[[ DATASET ENTRIES open ]]

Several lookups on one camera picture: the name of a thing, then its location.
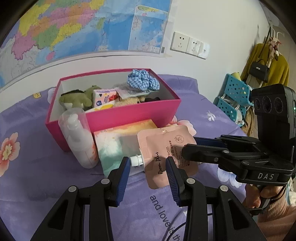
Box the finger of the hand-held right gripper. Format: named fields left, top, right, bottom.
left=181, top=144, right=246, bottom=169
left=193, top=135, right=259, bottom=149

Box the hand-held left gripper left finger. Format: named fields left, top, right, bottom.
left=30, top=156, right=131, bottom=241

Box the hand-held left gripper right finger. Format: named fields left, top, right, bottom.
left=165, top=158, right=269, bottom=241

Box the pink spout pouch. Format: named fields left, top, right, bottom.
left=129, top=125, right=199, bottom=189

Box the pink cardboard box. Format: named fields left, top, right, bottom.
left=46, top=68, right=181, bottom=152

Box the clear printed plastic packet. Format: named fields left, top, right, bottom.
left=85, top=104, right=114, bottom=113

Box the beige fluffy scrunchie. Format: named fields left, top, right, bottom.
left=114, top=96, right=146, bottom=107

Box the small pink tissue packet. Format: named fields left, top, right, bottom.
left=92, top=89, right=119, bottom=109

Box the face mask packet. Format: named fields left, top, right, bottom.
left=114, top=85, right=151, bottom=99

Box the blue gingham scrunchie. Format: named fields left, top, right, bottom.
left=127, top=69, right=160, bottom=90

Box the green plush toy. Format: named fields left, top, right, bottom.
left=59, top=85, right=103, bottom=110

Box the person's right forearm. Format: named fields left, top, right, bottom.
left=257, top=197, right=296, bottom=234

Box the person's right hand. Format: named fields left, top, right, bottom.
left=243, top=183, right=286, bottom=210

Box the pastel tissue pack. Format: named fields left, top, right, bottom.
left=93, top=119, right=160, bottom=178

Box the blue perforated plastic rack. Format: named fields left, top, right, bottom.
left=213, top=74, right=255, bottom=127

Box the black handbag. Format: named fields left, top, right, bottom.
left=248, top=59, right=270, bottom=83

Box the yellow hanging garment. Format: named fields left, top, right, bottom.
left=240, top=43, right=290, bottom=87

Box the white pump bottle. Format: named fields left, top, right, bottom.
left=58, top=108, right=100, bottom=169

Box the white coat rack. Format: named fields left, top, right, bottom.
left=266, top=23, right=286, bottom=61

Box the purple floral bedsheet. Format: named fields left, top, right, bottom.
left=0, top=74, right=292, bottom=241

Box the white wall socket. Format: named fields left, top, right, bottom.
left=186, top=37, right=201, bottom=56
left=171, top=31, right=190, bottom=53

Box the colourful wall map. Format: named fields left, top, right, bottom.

[[ DATASET ENTRIES closed ]]

_WHAT THE TASK ASKS:_
Write the lines above out again exactly, excluding every picture.

_SOLVED EXERCISE:_
Several lookups on one camera picture: the name of a thing, then its location.
Box the finger of the hand-held right gripper. Format: named fields left, top, right, bottom.
left=181, top=144, right=246, bottom=169
left=193, top=135, right=259, bottom=149

Box the hand-held left gripper left finger. Format: named fields left, top, right, bottom.
left=30, top=156, right=131, bottom=241

Box the hand-held left gripper right finger. Format: named fields left, top, right, bottom.
left=165, top=158, right=269, bottom=241

Box the pink spout pouch. Format: named fields left, top, right, bottom.
left=129, top=125, right=199, bottom=189

Box the pink cardboard box. Format: named fields left, top, right, bottom.
left=46, top=68, right=181, bottom=152

Box the clear printed plastic packet. Format: named fields left, top, right, bottom.
left=85, top=104, right=114, bottom=113

Box the beige fluffy scrunchie. Format: named fields left, top, right, bottom.
left=114, top=96, right=146, bottom=107

Box the small pink tissue packet. Format: named fields left, top, right, bottom.
left=92, top=89, right=119, bottom=109

Box the face mask packet. Format: named fields left, top, right, bottom.
left=114, top=85, right=151, bottom=99

Box the blue gingham scrunchie. Format: named fields left, top, right, bottom.
left=127, top=69, right=160, bottom=90

Box the green plush toy. Format: named fields left, top, right, bottom.
left=59, top=85, right=103, bottom=110

Box the person's right forearm. Format: named fields left, top, right, bottom.
left=257, top=197, right=296, bottom=234

Box the person's right hand. Format: named fields left, top, right, bottom.
left=243, top=183, right=286, bottom=210

Box the pastel tissue pack. Format: named fields left, top, right, bottom.
left=93, top=119, right=160, bottom=178

Box the blue perforated plastic rack. Format: named fields left, top, right, bottom.
left=213, top=74, right=255, bottom=127

Box the black handbag. Format: named fields left, top, right, bottom.
left=248, top=59, right=270, bottom=83

Box the yellow hanging garment. Format: named fields left, top, right, bottom.
left=240, top=43, right=290, bottom=87

Box the white pump bottle. Format: named fields left, top, right, bottom.
left=58, top=108, right=100, bottom=169

Box the white coat rack. Format: named fields left, top, right, bottom.
left=266, top=23, right=286, bottom=61

Box the purple floral bedsheet. Format: named fields left, top, right, bottom.
left=0, top=74, right=292, bottom=241

Box the white wall socket. Format: named fields left, top, right, bottom.
left=186, top=37, right=201, bottom=56
left=171, top=31, right=190, bottom=53

Box the colourful wall map. Format: named fields left, top, right, bottom.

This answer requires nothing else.